WORK ITEM:
Every line of the entries below from the one containing "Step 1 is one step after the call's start" to the one containing "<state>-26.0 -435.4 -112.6", both ends included, must be written out exactly. No other line belongs in the answer.

SOURCE MATERIAL:

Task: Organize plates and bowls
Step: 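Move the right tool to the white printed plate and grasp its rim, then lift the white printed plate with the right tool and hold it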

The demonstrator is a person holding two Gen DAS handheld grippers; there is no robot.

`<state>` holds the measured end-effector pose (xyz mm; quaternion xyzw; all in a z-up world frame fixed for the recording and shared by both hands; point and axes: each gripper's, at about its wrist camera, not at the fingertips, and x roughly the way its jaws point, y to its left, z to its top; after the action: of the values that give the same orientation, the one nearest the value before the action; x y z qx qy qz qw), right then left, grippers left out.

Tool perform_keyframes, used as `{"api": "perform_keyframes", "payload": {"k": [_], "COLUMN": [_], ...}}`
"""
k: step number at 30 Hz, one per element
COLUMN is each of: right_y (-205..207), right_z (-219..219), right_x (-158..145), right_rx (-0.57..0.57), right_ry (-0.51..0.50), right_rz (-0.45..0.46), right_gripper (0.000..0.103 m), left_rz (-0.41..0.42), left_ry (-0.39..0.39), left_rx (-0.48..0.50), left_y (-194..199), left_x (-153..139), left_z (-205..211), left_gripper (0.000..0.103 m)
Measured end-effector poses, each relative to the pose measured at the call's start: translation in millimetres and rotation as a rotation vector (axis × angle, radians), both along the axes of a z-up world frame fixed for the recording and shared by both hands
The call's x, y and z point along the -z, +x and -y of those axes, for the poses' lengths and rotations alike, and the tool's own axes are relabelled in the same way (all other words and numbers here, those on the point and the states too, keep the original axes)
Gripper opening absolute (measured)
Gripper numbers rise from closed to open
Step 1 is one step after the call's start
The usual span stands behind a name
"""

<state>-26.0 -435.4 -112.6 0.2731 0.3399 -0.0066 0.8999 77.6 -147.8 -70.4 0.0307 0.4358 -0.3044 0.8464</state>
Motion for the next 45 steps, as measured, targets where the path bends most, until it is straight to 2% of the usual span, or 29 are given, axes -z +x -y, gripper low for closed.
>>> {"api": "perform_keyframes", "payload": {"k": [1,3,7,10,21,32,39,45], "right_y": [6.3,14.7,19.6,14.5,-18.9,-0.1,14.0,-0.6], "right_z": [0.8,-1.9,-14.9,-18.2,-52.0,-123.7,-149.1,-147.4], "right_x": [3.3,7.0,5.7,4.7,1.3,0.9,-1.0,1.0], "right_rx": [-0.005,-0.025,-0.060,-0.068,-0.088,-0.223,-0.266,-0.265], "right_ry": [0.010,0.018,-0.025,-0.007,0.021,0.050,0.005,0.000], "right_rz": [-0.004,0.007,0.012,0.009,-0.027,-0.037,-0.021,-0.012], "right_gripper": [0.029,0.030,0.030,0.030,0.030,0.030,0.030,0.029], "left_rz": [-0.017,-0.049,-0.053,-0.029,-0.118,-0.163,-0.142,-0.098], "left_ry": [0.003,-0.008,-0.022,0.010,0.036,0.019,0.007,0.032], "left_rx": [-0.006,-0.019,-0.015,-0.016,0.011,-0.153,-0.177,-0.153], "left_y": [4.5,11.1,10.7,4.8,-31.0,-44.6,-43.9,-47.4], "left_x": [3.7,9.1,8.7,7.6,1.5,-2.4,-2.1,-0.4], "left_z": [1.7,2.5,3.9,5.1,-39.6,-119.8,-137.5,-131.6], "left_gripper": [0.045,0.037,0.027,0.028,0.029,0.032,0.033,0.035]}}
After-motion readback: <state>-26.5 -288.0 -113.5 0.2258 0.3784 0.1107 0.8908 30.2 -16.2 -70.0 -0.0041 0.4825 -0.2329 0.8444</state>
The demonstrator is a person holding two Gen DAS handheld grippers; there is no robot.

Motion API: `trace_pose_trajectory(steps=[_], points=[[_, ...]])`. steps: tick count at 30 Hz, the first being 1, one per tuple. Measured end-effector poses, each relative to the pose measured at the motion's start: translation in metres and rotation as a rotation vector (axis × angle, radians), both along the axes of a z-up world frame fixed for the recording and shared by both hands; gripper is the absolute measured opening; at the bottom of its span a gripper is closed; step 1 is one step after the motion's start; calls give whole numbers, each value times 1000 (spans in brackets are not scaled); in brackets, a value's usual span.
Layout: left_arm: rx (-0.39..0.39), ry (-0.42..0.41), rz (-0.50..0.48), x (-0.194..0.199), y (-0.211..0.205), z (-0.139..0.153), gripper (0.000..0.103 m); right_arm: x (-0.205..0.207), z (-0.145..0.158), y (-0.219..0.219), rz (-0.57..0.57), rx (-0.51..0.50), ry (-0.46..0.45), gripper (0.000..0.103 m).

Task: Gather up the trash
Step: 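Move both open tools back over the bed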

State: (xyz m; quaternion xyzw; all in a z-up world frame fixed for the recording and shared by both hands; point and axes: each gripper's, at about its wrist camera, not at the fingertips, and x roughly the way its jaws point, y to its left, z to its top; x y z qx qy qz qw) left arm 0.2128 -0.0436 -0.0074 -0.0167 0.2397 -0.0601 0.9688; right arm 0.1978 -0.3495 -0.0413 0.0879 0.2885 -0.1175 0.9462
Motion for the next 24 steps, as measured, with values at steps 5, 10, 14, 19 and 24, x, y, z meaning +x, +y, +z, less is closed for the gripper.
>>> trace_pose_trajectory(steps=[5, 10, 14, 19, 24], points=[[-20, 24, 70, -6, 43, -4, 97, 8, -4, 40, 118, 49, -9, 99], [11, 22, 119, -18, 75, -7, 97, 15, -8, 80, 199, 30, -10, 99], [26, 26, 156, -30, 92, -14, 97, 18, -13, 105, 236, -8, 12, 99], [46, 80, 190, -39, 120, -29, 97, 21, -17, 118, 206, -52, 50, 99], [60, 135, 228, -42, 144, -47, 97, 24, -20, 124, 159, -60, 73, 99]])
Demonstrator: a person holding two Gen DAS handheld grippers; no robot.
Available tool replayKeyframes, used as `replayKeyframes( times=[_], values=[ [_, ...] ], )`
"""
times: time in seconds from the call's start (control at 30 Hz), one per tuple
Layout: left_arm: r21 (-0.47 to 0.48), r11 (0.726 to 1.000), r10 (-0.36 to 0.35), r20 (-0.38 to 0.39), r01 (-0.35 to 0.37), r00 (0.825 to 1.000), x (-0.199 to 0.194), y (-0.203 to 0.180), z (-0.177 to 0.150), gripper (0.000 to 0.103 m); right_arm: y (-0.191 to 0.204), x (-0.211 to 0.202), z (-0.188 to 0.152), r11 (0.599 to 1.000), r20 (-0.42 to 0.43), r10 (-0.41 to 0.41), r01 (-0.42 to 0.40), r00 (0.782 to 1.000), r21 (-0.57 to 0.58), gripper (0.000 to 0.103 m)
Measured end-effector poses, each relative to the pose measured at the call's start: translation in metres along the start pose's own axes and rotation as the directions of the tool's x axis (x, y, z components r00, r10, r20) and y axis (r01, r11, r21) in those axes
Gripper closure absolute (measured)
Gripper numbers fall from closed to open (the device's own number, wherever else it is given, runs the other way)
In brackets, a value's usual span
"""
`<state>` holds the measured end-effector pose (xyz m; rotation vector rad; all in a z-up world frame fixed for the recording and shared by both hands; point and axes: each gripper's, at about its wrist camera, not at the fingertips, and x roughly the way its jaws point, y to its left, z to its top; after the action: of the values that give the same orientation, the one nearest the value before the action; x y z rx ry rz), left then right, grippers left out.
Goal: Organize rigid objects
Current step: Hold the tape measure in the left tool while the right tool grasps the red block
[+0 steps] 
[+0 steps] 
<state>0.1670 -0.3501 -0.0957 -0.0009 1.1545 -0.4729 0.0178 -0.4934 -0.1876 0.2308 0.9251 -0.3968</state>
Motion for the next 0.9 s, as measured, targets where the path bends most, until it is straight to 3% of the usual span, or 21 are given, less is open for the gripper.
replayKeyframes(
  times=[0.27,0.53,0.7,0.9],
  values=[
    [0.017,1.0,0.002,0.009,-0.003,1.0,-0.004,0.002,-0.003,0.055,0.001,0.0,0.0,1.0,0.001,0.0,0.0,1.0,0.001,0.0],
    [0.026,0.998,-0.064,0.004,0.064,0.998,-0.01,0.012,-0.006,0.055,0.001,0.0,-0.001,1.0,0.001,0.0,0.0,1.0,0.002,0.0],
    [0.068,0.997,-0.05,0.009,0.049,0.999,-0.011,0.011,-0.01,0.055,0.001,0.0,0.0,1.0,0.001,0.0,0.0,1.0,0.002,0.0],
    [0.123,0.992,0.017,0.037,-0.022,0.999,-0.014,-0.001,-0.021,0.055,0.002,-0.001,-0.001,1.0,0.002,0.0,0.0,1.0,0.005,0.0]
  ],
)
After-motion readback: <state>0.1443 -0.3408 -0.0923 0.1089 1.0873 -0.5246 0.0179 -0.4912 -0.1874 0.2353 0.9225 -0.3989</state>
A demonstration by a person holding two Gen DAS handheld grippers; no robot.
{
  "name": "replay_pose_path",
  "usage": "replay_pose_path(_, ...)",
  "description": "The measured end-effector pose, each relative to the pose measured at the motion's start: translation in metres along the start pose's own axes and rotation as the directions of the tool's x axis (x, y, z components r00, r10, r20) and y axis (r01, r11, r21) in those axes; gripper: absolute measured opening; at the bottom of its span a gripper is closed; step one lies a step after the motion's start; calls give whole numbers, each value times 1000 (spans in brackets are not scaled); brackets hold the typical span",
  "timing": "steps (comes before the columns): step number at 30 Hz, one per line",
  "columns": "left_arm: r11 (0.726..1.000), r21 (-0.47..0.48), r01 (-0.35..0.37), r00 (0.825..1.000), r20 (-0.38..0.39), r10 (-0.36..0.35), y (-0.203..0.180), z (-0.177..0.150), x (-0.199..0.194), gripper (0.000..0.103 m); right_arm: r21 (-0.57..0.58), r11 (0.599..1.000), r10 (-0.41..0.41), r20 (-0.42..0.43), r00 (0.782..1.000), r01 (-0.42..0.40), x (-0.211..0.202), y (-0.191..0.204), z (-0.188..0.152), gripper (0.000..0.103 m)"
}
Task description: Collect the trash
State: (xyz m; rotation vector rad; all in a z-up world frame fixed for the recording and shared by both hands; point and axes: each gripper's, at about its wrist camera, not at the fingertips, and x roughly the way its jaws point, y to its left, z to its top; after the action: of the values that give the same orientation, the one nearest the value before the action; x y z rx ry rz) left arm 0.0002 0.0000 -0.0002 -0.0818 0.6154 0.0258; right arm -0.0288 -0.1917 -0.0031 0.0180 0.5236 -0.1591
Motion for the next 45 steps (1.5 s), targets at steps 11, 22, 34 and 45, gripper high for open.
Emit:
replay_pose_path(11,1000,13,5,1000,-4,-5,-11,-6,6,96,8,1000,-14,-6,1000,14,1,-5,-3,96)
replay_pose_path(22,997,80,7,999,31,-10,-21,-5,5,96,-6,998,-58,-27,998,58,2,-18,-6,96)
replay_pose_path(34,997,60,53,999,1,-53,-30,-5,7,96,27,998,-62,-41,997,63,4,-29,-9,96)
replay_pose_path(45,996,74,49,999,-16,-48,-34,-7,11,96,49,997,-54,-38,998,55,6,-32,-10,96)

RESULT:
Step 1 is one step after the call's start
The usual span stands behind a name
"""

<state>-26.0 -435.4 -112.6 0.2731 0.3399 -0.0066 0.8999 77.6 -147.8 -70.4 0.0307 0.4358 -0.3044 0.8464</state>

The required output has been given.